Task instructions »
Work through the entries below and report how many lines include "segment". The number alone is the answer.

Recorded data:
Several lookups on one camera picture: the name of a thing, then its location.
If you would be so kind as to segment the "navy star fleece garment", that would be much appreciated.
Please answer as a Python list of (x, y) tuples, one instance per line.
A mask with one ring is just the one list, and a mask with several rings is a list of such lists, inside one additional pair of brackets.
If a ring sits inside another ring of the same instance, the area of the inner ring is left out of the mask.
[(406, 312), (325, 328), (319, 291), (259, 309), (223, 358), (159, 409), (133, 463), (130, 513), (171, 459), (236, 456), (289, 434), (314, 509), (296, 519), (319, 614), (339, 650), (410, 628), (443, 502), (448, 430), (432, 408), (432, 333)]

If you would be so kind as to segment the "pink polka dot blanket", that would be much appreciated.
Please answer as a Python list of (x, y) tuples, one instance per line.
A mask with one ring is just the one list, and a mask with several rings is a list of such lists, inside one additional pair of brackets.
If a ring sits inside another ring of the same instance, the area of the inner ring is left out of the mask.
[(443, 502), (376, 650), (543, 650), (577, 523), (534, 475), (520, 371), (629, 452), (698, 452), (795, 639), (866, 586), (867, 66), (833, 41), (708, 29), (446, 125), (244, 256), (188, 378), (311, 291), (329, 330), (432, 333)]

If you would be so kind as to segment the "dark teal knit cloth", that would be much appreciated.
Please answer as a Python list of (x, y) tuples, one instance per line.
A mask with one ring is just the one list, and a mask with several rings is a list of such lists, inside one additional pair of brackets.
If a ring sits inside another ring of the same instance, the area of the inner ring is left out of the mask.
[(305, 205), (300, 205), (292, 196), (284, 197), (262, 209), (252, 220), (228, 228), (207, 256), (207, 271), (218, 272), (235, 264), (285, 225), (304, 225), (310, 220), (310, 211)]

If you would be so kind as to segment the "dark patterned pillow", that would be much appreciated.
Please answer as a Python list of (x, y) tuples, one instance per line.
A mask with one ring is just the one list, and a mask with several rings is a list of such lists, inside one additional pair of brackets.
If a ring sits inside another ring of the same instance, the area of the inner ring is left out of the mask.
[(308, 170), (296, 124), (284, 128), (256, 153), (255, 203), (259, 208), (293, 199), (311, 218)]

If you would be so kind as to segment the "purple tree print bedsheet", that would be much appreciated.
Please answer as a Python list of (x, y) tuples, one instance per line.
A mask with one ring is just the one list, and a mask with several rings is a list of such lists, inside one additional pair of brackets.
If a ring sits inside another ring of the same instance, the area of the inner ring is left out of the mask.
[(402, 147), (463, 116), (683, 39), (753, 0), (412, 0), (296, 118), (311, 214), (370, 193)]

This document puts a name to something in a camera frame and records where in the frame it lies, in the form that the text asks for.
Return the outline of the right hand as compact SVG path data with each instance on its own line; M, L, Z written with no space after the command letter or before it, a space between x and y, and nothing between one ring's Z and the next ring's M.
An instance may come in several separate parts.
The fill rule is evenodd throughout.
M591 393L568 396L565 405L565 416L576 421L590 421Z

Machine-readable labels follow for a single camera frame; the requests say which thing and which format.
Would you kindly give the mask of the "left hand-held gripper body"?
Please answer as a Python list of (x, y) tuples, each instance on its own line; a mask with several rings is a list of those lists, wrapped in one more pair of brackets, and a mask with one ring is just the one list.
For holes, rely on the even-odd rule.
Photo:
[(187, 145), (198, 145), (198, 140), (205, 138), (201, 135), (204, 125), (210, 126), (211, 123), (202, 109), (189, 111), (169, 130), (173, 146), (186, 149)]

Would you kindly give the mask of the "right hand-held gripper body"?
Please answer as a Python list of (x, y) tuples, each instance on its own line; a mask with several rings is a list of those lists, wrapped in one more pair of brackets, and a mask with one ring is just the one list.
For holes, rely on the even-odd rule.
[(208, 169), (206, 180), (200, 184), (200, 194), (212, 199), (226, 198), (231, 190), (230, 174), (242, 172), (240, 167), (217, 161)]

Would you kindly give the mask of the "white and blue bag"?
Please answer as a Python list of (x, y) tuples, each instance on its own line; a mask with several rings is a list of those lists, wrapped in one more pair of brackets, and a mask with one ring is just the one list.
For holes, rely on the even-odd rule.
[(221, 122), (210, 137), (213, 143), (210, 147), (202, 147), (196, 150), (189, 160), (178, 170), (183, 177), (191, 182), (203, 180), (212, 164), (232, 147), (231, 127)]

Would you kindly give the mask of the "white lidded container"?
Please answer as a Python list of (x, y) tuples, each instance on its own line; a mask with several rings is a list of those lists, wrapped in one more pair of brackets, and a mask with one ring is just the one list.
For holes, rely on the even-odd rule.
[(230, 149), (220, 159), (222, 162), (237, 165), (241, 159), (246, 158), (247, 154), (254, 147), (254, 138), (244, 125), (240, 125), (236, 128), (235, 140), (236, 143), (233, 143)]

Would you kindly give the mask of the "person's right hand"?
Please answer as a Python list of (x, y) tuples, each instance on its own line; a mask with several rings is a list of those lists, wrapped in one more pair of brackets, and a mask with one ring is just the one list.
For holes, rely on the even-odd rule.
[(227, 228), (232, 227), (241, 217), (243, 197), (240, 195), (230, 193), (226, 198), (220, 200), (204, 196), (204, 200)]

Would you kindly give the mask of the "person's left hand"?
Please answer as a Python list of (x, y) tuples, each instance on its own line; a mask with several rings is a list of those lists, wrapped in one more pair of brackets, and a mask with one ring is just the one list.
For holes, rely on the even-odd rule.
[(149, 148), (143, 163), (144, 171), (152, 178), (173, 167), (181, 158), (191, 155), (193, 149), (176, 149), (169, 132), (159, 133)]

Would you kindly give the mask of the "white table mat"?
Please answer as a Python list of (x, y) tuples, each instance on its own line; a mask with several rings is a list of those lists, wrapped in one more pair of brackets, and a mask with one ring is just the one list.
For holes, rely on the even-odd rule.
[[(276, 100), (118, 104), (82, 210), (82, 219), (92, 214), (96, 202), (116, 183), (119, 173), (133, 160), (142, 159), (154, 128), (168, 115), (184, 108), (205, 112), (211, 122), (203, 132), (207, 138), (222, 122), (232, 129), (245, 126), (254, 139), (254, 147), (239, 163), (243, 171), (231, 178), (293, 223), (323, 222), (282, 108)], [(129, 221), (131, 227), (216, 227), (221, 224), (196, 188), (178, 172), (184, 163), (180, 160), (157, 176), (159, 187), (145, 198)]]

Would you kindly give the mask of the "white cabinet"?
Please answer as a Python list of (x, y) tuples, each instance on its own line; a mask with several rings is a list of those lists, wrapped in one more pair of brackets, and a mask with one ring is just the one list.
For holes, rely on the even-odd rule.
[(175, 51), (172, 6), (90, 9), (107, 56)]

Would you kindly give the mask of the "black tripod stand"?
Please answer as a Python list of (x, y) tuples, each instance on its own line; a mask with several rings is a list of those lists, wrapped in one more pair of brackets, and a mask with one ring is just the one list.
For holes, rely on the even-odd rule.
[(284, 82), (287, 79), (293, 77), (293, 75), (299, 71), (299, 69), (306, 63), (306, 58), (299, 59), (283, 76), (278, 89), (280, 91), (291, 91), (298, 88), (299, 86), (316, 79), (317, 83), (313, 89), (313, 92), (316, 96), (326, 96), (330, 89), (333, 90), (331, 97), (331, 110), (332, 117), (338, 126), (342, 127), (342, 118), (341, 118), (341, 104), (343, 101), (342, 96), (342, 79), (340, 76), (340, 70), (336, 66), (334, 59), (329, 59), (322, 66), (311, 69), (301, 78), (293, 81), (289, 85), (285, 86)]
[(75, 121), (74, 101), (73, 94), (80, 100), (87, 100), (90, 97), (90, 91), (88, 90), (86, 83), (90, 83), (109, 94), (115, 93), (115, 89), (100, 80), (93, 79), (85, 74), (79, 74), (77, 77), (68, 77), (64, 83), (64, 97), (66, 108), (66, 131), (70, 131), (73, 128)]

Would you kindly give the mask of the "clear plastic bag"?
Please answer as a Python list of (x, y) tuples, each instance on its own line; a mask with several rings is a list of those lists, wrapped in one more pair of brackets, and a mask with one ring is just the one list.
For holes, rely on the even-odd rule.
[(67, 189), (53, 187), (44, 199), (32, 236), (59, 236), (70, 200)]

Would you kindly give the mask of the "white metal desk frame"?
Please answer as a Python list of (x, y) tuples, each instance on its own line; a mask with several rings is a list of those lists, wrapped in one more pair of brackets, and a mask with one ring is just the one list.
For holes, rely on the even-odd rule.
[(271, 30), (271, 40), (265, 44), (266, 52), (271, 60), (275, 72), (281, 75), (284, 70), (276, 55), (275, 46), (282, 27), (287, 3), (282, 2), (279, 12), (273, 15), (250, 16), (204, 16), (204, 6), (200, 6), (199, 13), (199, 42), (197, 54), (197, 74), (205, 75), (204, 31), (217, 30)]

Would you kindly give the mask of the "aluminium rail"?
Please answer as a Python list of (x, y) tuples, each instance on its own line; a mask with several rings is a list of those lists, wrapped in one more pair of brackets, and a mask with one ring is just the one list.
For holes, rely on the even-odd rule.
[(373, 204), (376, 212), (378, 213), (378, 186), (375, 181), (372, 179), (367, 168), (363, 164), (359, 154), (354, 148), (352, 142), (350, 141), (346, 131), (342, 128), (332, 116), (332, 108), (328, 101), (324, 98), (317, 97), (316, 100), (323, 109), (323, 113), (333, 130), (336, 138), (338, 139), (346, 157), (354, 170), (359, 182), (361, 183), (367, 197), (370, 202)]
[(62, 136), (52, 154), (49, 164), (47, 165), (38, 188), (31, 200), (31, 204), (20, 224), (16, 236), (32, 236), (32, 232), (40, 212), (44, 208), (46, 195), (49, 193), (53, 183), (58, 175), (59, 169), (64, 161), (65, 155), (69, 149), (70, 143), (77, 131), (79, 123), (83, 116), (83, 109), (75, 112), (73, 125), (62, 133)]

Expected answer »
5